Giudizio di resa del conto: conto già presentato, ricorso inammissibile (Corte dei Conti Sez. giur. Basilicata n. 114 del 18.12.2024)
Principi di diritto (Massima)
Nel giudizio di resa del conto, introdotto dalla Procura regionale con ricorso al giudice monocratico ai sensi dell’art. 141, comma 2, c.g.c., la sopravvenuta presentazione del conto giudiziale da parte dell’agente contabile, prima dell’instaurazione del giudizio, comporta l’inammissibilità del ricorso introduttivo, essendo già adempiuto l’obbligo di resa. Il giudizio medesimo è definito dal giudice monocratico con sentenza non appellabile e immediatamente esecutiva ex art. 144 c.g.c., salva la fase collegiale di opposizione ai decreti emessi ai sensi dell’art. 141, commi 4, 6 e 7, e dell’art. 142 c.g.c. Resta accertata, in capo al gestore della struttura ricettiva, la qualifica di agente contabile esterno in relazione alla tassa di soggiorno.
Il Fatto
La Procura regionale ha chiesto al giudice designato, ai sensi dell’art. 141, comma 4, c.g.c., la fissazione di un termine per la presentazione del conto giudiziale relativo all’esercizio 2018. Il destinatario dell’istanza era il gestore di una struttura ricettiva, qualificato come agente contabile esterno per il comune di riferimento, con riguardo alla tassa di soggiorno.

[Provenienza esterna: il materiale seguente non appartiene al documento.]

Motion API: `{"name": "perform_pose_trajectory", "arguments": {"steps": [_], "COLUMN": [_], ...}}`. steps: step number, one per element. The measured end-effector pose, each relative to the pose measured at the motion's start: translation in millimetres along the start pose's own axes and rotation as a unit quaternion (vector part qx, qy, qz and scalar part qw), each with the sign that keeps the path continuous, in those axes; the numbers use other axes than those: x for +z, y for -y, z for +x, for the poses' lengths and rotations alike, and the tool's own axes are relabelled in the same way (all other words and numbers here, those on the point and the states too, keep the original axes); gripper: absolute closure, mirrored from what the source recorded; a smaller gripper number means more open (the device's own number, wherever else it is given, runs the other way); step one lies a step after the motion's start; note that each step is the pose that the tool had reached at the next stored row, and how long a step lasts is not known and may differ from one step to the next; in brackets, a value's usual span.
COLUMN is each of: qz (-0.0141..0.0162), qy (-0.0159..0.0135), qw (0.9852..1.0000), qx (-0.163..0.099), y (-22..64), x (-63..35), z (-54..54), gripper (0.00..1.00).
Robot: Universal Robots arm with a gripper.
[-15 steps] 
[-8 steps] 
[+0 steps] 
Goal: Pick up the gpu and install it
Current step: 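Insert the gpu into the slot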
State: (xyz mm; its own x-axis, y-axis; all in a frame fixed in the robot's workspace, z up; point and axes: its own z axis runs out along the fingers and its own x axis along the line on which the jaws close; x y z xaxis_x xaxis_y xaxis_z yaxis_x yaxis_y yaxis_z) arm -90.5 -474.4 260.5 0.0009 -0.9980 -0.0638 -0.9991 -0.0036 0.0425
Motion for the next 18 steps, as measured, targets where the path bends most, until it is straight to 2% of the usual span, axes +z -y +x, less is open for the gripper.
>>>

Il giudice monocratico aveva fissato i termini con proprio decreto. Successivamente l’amministrazione comunale ha comunicato alla Sezione che il conto era già stato presentato e, dopo la parificazione, depositato presso la medesima Sezione. La Procura ha quindi chiesto dichiararsi la cessazione della materia del contendere, insistendo in tale richiesta all’udienza di discussione.
La Motivazione della Corte
La Corte muove dalla qualificazione del giudizio per resa di conto. Il procedimento, introdotto con ricorso al giudice monocratico ex art. 141, comma 2, c.g.c., è definito dallo stesso giudice con sentenza non appellabile e immediatamente esecutiva ex art. 144 c.g.c.. Fa eccezione l’ipotesi di opposizione ai decreti emessi ai sensi dell’art. 141, commi 4, 6 e 7, destinata alla fase collegiale di cui all’art. 142 c.g.c..
Il Collegio richiama, a conferma, un indirizzo di più Sezioni giurisdizionali regionali (sentenze nn. 139/2018, 167/2019 e 170/1029 della Sezione Marche; sentenze n. 182/2019 e n. 183/2019 della Sezione Liguria; sentenza n. 35/2017 della Sezione Umbria; sentenza n. 472/2016 della Sezione Campania).
Nel merito, la Corte accerta la qualifica di agente contabile in capo al gestore della struttura ricettiva, con riferimento alla tassa di soggiorno per l’anno 2018. Rileva poi il dato decisivo: il conto giudiziale è stato presentato all’amministrazione comunale che, prima dell’instaurazione del giudizio, lo ha trasmesso alla Sezione.
Da ciò la conseguenza processuale. Risultando già adempiuto l’obbligo di resa, il ricorso introduttivo è inammissibile. La Corte revoca il decreto precedentemente emesso e dichiara inammissibile il ricorso, non pronunciando sulle spese.